- **WHAT THE TASK ASKS**
Lines to return, exactly: from the line with "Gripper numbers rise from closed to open" to the line with "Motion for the" in the entries below, both included.

Extracted records
Start of Block

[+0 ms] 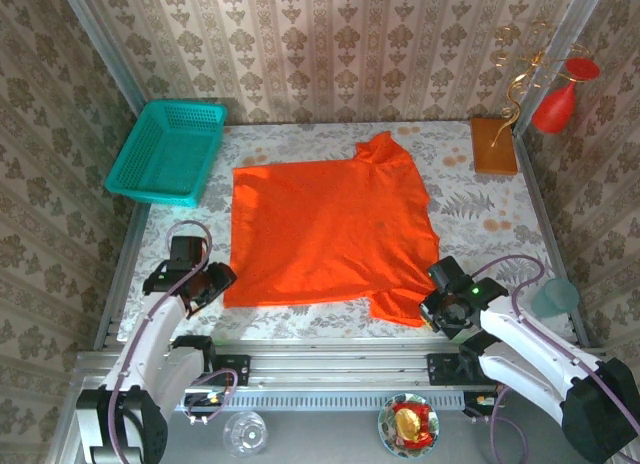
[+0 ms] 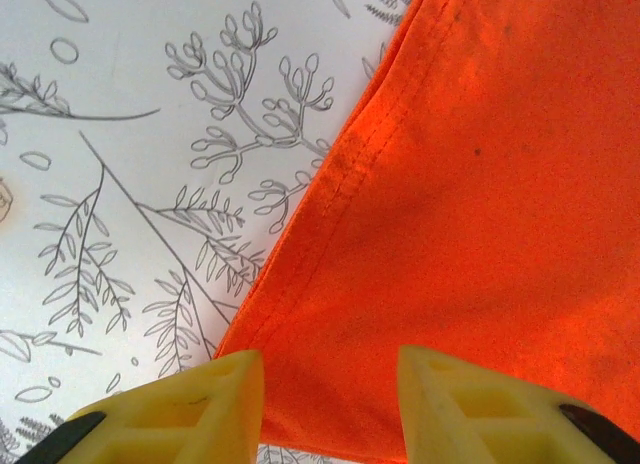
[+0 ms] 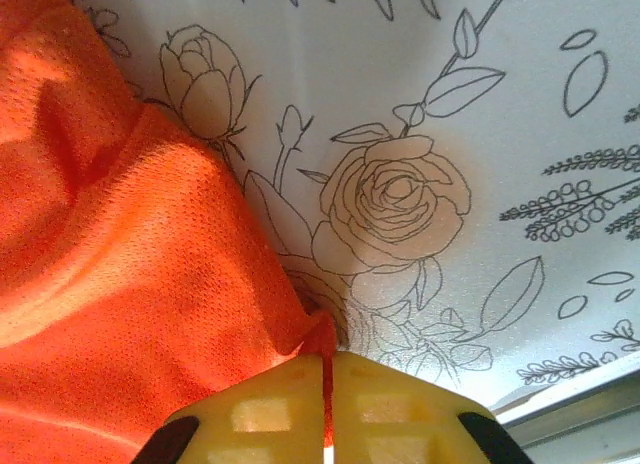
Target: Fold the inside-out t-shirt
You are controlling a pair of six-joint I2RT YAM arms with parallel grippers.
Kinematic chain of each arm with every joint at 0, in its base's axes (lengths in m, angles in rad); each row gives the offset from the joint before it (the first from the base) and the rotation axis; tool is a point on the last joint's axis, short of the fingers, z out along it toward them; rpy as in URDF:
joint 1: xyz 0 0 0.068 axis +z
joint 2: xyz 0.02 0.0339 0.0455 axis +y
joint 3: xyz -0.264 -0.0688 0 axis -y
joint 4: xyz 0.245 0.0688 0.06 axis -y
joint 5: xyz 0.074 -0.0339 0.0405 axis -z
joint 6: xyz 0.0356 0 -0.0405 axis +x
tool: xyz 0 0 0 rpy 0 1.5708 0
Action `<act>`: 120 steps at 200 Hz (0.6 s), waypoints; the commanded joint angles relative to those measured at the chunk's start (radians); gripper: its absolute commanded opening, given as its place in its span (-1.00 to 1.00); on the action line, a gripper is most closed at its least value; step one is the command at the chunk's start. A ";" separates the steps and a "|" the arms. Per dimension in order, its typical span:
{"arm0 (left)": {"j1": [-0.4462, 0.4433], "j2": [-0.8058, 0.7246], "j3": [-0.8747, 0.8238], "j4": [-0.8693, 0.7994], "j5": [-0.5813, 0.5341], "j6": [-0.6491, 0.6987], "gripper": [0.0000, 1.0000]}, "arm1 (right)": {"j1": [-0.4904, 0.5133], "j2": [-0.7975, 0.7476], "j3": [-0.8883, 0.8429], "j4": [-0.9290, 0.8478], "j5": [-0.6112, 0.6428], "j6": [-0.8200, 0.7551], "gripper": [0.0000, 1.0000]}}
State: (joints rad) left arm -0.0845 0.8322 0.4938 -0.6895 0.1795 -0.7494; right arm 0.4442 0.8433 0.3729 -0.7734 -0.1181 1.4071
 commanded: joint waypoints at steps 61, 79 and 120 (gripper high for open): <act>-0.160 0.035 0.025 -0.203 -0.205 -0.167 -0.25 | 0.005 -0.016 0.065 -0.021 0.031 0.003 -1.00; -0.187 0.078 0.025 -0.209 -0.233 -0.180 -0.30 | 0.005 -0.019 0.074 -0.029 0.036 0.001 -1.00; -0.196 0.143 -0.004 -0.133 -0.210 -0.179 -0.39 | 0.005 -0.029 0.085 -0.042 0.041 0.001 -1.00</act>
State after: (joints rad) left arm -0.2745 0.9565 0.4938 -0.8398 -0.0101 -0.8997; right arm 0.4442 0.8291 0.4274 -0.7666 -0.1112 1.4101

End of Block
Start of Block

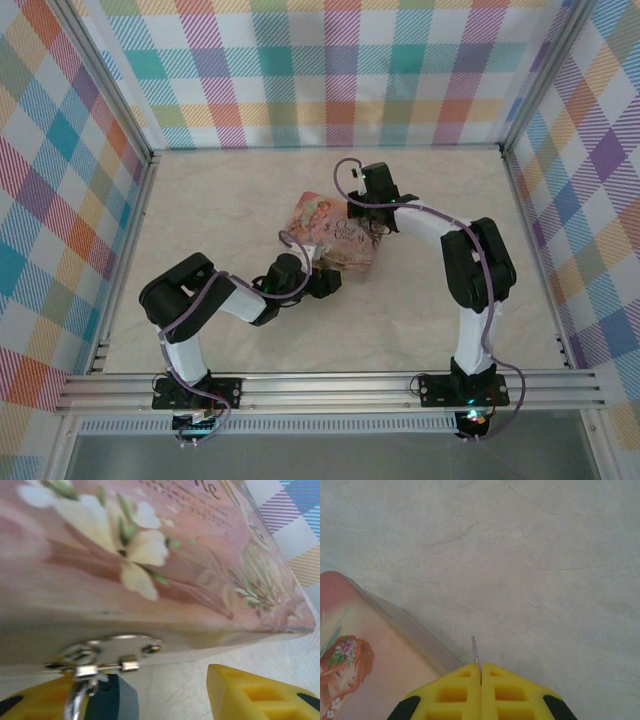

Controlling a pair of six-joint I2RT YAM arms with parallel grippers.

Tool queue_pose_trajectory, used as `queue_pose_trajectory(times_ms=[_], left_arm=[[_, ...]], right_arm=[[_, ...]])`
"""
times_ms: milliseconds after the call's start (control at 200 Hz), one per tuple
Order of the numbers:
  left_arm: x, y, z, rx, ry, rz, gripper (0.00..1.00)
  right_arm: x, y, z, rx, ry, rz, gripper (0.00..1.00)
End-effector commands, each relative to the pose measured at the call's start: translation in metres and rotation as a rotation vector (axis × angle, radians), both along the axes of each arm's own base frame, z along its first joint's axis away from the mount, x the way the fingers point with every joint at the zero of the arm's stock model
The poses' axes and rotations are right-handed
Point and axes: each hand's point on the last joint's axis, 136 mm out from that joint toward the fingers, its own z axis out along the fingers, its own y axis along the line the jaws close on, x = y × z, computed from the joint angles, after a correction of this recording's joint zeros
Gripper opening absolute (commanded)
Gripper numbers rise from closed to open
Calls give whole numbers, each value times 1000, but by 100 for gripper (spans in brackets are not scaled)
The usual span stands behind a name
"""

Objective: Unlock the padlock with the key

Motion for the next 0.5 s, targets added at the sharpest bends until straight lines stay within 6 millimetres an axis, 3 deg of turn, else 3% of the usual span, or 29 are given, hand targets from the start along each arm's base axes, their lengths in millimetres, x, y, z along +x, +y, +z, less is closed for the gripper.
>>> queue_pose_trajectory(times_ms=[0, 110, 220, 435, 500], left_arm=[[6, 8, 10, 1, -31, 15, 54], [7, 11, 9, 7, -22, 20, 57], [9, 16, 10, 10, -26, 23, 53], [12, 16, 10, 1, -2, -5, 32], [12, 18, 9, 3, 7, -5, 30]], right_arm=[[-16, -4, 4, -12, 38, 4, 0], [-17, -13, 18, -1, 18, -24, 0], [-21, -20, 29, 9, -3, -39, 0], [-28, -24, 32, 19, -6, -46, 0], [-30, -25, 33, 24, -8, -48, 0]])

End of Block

- **RESULT BELOW**
Gripper numbers rise from closed to open
Calls give whole numbers, each value times 1000, but by 100 for gripper (spans in brackets are not scaled)
The usual span stands behind a name
"""

Objective: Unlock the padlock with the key

Motion for the next 0.5 s, targets added at the sharpest bends until straight lines stay within 6 millimetres an axis, 3 deg of turn, else 3% of the usual span, or 29 are given, hand targets from the start along each arm's base axes, their lengths in millimetres, x, y, z along +x, +y, +z, less is closed for the gripper.

That finishes the output for this exercise.